**PROBLEM REQUIREMENTS:**
The data that follows should be copied out exactly.

______

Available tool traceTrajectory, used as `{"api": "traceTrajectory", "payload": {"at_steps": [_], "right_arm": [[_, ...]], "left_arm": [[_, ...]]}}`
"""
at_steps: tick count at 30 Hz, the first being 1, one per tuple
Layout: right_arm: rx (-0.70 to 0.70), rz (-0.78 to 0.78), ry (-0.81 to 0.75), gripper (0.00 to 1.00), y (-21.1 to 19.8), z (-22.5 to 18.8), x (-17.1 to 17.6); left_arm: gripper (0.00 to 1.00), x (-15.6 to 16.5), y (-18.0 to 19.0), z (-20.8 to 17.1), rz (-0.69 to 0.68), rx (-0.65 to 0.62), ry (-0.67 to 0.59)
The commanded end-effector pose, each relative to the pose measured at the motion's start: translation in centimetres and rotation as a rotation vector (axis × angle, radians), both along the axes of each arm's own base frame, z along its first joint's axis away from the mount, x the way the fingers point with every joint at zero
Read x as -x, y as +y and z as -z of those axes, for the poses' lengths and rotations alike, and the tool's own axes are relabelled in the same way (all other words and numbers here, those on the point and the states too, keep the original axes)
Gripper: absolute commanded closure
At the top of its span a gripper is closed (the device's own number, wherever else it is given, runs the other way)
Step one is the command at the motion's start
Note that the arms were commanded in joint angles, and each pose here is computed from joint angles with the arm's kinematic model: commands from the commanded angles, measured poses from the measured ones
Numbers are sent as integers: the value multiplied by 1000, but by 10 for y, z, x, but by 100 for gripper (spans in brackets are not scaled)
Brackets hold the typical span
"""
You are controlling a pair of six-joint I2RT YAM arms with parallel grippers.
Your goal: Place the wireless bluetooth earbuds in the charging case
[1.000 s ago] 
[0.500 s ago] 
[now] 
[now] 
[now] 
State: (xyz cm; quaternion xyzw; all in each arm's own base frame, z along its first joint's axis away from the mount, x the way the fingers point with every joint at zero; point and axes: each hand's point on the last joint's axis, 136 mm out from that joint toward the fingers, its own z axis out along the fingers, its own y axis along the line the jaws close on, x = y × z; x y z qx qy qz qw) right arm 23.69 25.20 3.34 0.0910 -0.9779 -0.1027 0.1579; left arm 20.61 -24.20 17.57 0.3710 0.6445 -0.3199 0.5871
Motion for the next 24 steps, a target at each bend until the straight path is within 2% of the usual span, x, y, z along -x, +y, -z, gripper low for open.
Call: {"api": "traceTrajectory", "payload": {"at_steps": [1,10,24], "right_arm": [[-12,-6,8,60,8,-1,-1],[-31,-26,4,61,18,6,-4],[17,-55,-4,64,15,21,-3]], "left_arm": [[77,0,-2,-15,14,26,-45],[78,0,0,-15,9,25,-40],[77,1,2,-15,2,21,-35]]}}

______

**RESPONSE TO THE EXERCISE:**
Available tool traceTrajectory, used as `{"api": "traceTrajectory", "payload": {"at_steps": [_], "right_arm": [[_, ...]], "left_arm": [[_, ...]]}}`
"""
at_steps: tick count at 30 Hz, the first being 1, one per tuple
Layout: right_arm: rx (-0.70 to 0.70), rz (-0.78 to 0.78), ry (-0.81 to 0.75), gripper (0.00 to 1.00), y (-21.1 to 19.8), z (-22.5 to 18.8), x (-17.1 to 17.6); left_arm: gripper (0.00 to 1.00), x (-15.6 to 16.5), y (-18.0 to 19.0), z (-20.8 to 17.1), rz (-0.69 to 0.68), rx (-0.65 to 0.62), ry (-0.67 to 0.59)
The commanded end-effector pose, each relative to the pose measured at the motion's start: translation in centimetres and rotation as a rotation vector (axis × angle, radians), both along the axes of each arm's own base frame, z along its first joint's axis away from the mount, x the way the fingers point with every joint at zero
Read x as -x, y as +y and z as -z of those axes, for the poses' lengths and rotations alike, and the tool's own axes are relabelled in the same way (all other words and numbers here, those on the point and the states too, keep the original axes)
Gripper: absolute commanded closure
At the top of its span a gripper is closed (the device's own number, wherever else it is given, runs the other way)
Step one is the command at the motion's start
Note that the arms were commanded in joint angles, and each pose here is computed from joint angles with the arm's kinematic model: commands from the commanded angles, measured poses from the measured ones
Numbers are sent as integers: the value multiplied by 1000, but by 10 for y, z, x, but by 100 for gripper (spans in brackets are not scaled)
Brackets hold the typical span
"""
You are controlling a pair of six-joint I2RT YAM arms with parallel grippers.
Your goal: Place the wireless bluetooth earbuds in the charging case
[1.000 s ago] 
[0.500 s ago] 
[now] 
[now] 
[now] 
State: (xyz cm; quaternion xyzw; all in each arm's own base frame, z along its first joint's axis away from the mount, x the way the fingers point with every joint at zero; point and axes: each hand's point on the last joint's axis, 136 mm out from that joint toward the fingers, its own z axis out along the fingers, its own y axis along the line the jaws close on, x = y × z; x y z qx qy qz qw) right arm 23.69 25.20 3.34 0.0910 -0.9779 -0.1027 0.1579; left arm 20.61 -24.20 17.57 0.3710 0.6445 -0.3199 0.5871
Motion for the next 24 steps, a target at each bend until the straight path is within 2% of the usual span, x, y, z along -x, +y, -z, gripper low for open.
Call: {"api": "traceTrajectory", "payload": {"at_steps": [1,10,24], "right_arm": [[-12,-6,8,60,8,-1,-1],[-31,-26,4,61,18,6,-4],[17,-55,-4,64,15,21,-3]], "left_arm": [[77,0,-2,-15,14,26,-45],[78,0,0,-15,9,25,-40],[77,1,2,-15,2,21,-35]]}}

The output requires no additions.